- [Task requirements]: Please work out how many of the lines below include "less". Only the number should be given.

- [Collection entries]:
━━━━━━━━━━━━━━━━

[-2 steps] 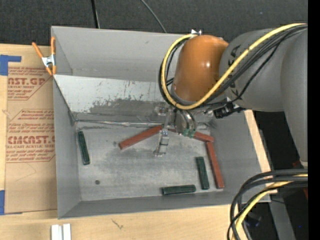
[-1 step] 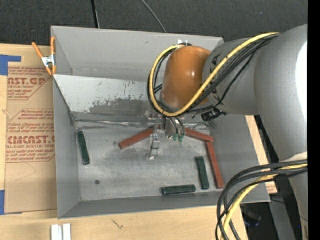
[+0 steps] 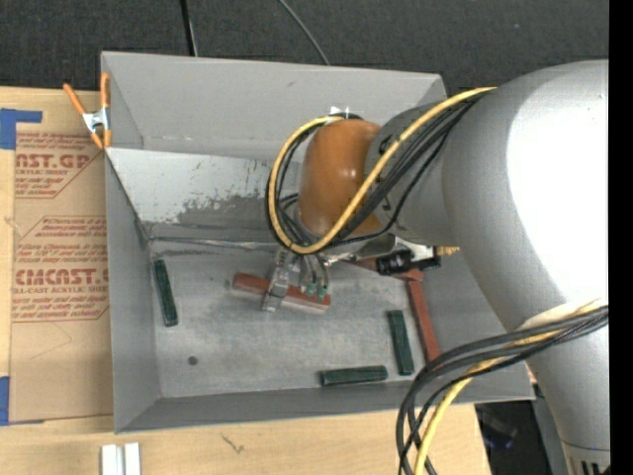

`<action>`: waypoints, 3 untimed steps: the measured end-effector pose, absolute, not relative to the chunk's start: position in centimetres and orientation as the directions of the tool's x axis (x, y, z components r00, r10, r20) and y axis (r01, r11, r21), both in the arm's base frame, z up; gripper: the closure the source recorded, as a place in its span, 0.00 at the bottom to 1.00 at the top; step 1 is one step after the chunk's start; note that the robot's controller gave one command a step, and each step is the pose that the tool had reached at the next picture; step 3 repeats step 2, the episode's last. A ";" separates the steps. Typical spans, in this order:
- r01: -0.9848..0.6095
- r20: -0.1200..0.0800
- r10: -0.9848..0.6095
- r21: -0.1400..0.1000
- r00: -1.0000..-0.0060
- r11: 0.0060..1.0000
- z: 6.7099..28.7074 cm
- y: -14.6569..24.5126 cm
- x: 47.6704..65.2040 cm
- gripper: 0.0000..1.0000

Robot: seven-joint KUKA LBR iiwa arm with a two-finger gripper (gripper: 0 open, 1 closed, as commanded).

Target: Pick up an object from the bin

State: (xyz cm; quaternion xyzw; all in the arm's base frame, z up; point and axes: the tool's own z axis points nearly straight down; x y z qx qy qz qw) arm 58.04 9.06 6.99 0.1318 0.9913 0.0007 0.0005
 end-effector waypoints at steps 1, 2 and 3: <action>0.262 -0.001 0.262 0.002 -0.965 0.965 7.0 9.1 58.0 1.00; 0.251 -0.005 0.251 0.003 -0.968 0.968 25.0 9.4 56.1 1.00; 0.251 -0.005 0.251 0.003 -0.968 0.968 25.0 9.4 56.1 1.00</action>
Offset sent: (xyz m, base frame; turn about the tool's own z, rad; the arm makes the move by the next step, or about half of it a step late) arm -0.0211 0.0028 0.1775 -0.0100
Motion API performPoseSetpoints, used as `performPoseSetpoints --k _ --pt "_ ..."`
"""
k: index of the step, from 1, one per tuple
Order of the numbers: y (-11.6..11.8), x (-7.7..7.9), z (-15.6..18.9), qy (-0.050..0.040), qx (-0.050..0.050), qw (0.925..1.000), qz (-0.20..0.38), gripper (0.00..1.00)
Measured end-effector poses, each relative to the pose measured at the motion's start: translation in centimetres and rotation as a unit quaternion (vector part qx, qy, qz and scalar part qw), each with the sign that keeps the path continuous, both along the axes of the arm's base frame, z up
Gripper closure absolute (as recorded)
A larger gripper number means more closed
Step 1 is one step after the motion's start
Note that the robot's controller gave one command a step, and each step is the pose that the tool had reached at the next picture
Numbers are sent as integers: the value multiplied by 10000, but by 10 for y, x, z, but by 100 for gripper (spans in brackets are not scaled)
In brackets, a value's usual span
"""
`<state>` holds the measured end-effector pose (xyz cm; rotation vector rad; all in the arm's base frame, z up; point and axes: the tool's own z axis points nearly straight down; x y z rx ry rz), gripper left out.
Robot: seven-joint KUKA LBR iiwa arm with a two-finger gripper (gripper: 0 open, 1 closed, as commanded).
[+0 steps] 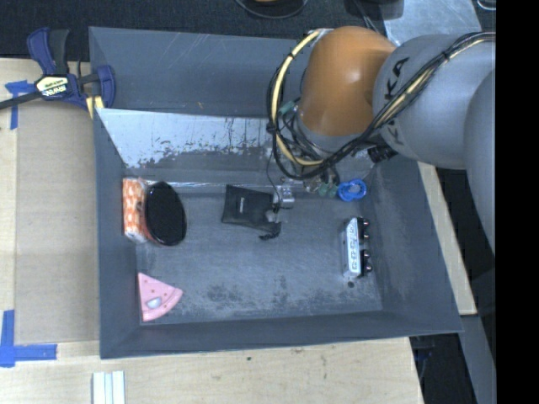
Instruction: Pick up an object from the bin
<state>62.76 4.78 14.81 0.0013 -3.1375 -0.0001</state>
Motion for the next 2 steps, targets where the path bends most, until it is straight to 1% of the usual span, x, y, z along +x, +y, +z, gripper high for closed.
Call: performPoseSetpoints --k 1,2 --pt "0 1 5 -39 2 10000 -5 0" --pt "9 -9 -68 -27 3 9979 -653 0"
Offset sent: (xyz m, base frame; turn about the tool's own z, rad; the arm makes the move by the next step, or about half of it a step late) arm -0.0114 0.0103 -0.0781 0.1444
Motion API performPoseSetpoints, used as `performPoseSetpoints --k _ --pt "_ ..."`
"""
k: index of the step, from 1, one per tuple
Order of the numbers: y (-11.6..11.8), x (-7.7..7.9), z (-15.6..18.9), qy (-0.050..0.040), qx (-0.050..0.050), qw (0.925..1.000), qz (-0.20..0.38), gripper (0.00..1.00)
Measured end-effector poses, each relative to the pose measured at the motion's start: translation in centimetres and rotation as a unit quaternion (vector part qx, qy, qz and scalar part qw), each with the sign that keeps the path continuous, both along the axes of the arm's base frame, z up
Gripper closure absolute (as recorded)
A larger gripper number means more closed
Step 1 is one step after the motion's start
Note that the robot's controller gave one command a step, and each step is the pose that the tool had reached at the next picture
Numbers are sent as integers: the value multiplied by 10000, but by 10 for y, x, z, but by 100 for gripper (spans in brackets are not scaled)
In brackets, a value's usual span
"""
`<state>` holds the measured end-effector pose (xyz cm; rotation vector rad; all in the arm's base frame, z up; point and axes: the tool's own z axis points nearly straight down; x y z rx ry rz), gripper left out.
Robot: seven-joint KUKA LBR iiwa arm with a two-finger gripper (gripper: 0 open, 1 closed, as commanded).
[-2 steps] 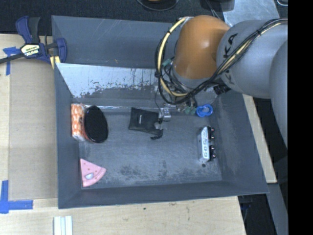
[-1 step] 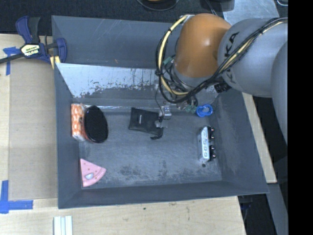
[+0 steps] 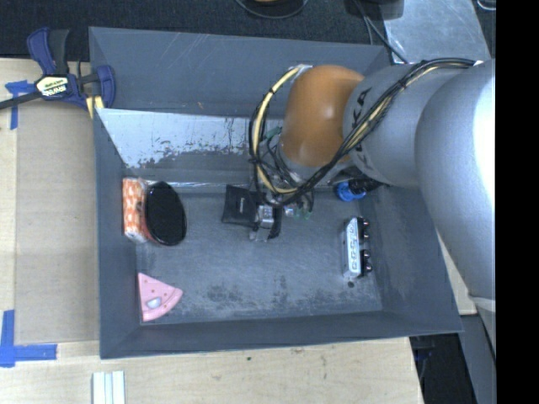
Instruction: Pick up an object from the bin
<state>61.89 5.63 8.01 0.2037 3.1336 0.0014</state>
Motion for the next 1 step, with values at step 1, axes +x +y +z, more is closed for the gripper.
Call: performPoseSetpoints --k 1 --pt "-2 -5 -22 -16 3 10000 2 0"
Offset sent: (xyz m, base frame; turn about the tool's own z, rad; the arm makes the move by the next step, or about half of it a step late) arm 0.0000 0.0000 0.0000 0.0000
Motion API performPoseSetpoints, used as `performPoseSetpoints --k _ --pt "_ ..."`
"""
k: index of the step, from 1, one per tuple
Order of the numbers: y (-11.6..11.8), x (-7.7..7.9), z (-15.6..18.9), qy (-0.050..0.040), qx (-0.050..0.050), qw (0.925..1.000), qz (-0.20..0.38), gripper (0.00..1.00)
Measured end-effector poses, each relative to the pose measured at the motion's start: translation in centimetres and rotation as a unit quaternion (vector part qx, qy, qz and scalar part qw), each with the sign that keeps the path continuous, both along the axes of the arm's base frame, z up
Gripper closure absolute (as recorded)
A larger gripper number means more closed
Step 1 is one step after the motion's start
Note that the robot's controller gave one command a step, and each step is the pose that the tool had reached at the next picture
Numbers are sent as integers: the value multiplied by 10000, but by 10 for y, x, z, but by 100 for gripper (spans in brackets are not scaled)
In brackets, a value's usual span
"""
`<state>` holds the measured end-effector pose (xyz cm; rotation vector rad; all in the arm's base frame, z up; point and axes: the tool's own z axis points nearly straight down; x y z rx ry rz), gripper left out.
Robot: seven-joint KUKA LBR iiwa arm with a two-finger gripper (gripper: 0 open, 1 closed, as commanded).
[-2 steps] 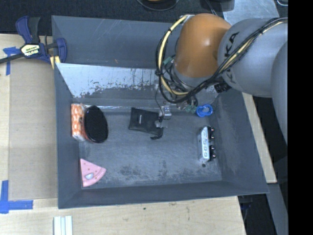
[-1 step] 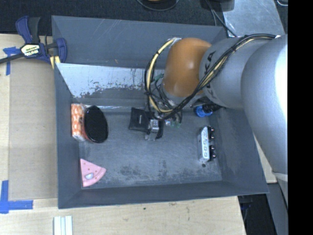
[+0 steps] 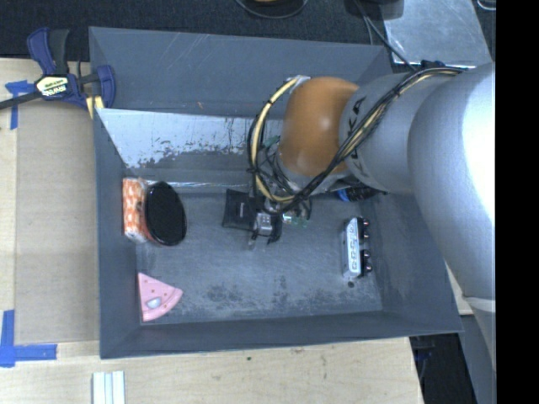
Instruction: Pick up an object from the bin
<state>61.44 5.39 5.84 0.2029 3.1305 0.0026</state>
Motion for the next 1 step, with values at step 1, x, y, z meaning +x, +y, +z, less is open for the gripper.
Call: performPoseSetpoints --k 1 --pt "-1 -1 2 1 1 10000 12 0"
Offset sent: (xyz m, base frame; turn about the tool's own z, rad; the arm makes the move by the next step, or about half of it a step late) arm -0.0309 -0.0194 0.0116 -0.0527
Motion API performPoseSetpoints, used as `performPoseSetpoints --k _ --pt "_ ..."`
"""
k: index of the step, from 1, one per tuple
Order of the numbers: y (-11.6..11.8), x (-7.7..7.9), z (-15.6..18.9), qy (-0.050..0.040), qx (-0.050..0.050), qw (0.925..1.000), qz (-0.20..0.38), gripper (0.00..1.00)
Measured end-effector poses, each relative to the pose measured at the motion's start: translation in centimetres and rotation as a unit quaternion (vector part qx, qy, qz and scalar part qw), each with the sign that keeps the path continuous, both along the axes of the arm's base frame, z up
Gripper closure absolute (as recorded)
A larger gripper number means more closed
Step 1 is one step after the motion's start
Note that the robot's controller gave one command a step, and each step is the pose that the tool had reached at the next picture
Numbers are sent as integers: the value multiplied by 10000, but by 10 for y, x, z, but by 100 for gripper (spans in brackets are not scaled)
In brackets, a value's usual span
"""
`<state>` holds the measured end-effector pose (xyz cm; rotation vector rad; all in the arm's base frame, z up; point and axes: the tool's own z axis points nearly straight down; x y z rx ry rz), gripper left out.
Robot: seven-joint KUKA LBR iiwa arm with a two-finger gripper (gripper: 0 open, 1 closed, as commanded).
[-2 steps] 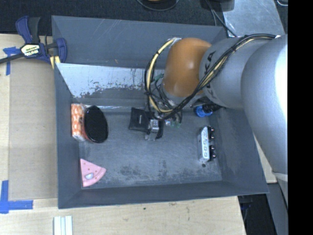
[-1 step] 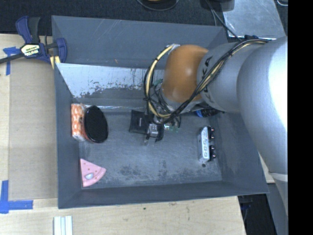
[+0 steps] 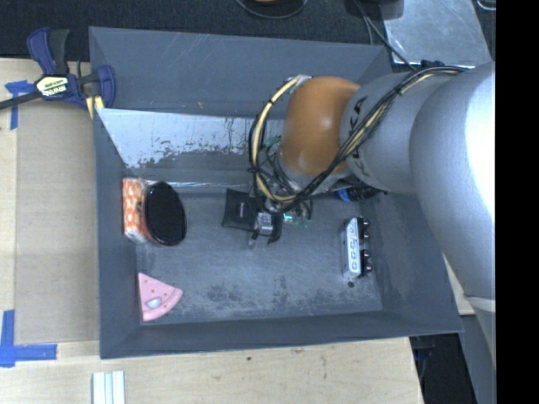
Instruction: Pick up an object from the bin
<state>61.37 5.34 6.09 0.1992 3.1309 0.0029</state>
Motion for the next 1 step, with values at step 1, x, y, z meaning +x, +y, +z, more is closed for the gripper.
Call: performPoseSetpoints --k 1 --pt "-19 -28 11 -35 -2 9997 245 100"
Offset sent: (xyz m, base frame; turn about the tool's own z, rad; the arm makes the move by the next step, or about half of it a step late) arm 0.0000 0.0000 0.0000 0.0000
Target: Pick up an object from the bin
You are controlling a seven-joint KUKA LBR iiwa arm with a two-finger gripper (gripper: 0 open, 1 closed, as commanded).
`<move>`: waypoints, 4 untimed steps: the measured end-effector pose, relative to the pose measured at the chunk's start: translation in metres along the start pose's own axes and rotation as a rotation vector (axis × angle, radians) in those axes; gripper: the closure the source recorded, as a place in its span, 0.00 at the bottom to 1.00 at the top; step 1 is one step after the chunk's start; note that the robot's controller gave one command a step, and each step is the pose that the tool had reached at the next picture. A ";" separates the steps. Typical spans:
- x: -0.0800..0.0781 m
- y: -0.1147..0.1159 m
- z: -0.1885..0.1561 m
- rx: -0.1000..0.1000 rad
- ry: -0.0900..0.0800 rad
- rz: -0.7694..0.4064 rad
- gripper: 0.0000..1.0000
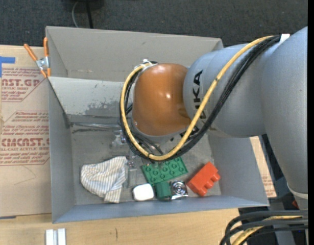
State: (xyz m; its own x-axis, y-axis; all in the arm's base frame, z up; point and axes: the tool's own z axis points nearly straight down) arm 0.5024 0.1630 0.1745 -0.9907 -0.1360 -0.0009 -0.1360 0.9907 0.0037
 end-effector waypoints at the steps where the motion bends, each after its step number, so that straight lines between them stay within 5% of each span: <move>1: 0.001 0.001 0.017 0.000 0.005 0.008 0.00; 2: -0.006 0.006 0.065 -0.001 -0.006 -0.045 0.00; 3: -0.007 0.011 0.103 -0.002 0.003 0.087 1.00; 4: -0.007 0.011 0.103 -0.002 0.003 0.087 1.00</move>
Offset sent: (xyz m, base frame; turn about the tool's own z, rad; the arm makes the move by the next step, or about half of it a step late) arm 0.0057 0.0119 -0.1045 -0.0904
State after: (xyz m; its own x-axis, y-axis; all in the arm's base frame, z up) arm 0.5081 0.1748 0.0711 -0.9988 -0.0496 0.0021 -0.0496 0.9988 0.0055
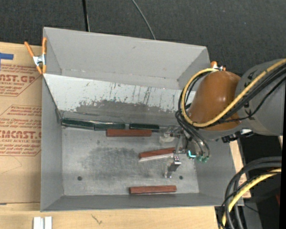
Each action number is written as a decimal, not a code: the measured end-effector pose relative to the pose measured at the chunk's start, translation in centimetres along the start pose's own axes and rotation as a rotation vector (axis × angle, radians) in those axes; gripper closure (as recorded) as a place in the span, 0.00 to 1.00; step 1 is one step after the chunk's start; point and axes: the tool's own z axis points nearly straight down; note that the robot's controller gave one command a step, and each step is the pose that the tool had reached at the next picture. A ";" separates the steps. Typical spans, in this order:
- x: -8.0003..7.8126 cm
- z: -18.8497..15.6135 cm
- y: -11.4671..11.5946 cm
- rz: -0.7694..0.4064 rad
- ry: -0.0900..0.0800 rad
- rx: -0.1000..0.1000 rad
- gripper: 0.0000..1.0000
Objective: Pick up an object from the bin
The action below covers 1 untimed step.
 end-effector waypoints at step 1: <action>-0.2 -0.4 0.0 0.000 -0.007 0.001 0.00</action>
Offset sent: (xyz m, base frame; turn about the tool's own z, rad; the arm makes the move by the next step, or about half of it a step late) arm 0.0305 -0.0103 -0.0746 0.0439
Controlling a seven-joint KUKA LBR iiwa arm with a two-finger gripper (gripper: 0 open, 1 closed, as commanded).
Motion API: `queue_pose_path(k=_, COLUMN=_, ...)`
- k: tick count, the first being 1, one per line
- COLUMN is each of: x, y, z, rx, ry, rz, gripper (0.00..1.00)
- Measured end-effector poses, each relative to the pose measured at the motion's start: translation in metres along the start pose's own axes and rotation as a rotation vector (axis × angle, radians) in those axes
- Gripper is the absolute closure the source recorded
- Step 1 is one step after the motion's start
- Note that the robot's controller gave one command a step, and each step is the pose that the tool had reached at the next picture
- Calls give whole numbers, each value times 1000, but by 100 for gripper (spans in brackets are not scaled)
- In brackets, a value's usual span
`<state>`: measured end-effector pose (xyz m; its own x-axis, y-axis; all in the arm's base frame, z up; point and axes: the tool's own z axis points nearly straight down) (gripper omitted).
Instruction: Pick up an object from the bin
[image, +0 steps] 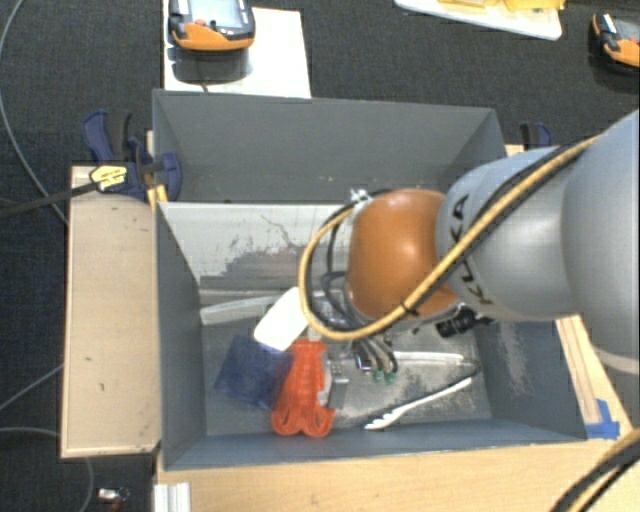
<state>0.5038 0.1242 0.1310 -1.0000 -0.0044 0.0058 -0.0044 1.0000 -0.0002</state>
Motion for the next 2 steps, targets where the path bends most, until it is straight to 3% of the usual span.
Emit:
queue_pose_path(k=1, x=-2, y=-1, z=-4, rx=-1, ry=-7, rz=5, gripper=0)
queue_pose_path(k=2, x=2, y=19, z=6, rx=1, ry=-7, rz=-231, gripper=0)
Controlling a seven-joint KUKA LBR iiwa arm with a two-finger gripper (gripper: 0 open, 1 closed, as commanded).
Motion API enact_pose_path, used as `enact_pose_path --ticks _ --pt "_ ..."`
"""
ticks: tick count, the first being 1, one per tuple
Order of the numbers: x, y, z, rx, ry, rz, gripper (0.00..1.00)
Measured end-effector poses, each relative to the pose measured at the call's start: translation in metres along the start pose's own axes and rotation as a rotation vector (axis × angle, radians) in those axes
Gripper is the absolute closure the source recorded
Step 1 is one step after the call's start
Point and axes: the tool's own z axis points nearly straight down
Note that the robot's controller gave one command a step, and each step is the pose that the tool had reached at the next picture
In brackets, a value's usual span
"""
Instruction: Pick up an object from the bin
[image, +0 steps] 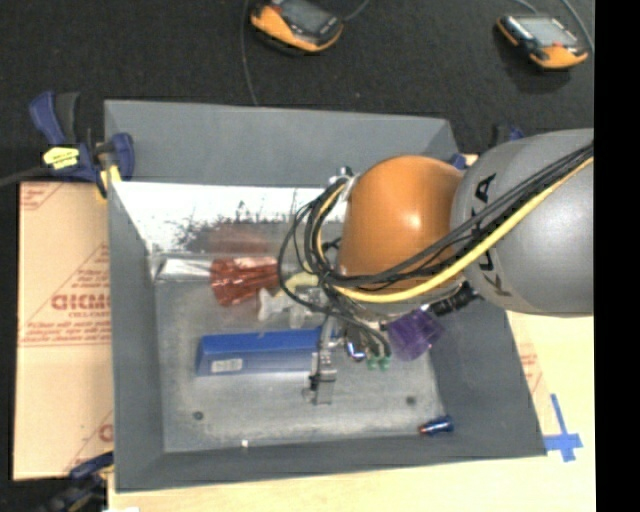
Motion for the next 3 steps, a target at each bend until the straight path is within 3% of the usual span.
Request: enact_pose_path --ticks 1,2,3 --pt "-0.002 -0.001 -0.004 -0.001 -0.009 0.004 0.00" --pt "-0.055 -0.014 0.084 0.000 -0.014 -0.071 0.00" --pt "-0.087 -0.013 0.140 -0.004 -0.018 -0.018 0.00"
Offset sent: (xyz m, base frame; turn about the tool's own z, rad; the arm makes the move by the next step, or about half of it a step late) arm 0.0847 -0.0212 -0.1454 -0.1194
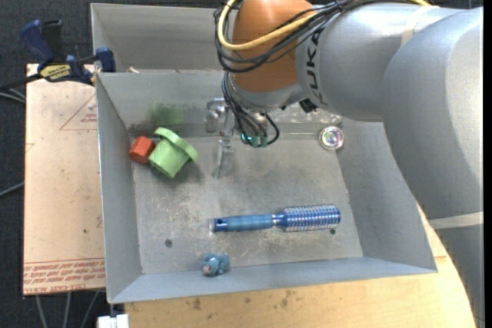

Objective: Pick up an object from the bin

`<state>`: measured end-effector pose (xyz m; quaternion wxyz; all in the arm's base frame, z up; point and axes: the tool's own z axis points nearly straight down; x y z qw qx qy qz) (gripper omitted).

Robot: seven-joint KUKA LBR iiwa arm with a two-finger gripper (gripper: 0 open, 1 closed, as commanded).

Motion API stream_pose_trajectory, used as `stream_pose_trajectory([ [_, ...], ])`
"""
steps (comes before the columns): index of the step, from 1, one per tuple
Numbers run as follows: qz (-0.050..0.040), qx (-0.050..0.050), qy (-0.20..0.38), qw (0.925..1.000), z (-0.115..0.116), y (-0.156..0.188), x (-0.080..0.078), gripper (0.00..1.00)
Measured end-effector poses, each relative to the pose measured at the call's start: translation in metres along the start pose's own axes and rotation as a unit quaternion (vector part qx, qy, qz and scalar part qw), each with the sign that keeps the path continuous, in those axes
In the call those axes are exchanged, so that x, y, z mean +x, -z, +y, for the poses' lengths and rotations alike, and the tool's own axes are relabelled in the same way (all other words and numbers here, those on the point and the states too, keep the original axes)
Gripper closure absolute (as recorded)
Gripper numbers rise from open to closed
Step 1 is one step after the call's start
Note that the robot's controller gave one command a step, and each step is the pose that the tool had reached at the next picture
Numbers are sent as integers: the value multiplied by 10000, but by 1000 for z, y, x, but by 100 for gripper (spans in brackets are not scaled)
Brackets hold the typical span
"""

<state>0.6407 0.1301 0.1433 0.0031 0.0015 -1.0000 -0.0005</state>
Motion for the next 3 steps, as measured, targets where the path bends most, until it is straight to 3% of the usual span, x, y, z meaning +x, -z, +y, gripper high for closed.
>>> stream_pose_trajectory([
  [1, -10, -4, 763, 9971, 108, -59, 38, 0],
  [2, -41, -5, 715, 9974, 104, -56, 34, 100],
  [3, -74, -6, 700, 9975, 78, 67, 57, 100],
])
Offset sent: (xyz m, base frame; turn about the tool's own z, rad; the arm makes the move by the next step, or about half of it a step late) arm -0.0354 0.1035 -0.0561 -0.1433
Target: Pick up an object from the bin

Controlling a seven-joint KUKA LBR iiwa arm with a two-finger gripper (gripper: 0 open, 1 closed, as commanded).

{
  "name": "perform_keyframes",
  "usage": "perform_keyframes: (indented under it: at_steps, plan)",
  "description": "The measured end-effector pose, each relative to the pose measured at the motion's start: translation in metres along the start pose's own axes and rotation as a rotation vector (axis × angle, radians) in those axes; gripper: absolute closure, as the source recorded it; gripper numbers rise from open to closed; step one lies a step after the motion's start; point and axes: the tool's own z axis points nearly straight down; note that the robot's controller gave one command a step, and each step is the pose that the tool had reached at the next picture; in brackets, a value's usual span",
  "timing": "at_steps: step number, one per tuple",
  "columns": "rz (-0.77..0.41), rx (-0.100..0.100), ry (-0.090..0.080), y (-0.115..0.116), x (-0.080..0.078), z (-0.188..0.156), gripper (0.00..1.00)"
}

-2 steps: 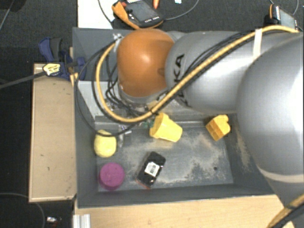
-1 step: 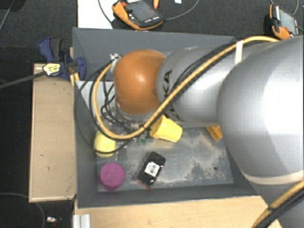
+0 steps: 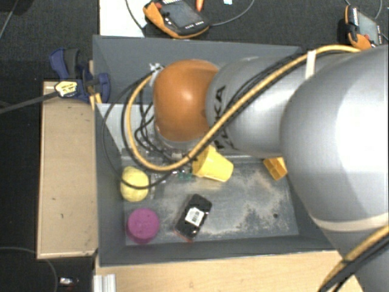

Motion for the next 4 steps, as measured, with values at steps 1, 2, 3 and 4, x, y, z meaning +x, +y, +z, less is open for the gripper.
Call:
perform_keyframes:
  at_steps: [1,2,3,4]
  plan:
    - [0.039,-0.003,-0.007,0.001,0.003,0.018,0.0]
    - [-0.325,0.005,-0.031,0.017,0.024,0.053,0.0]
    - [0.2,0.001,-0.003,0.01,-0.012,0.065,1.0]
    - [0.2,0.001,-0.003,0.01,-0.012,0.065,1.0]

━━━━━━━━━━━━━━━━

- [Task result]: 2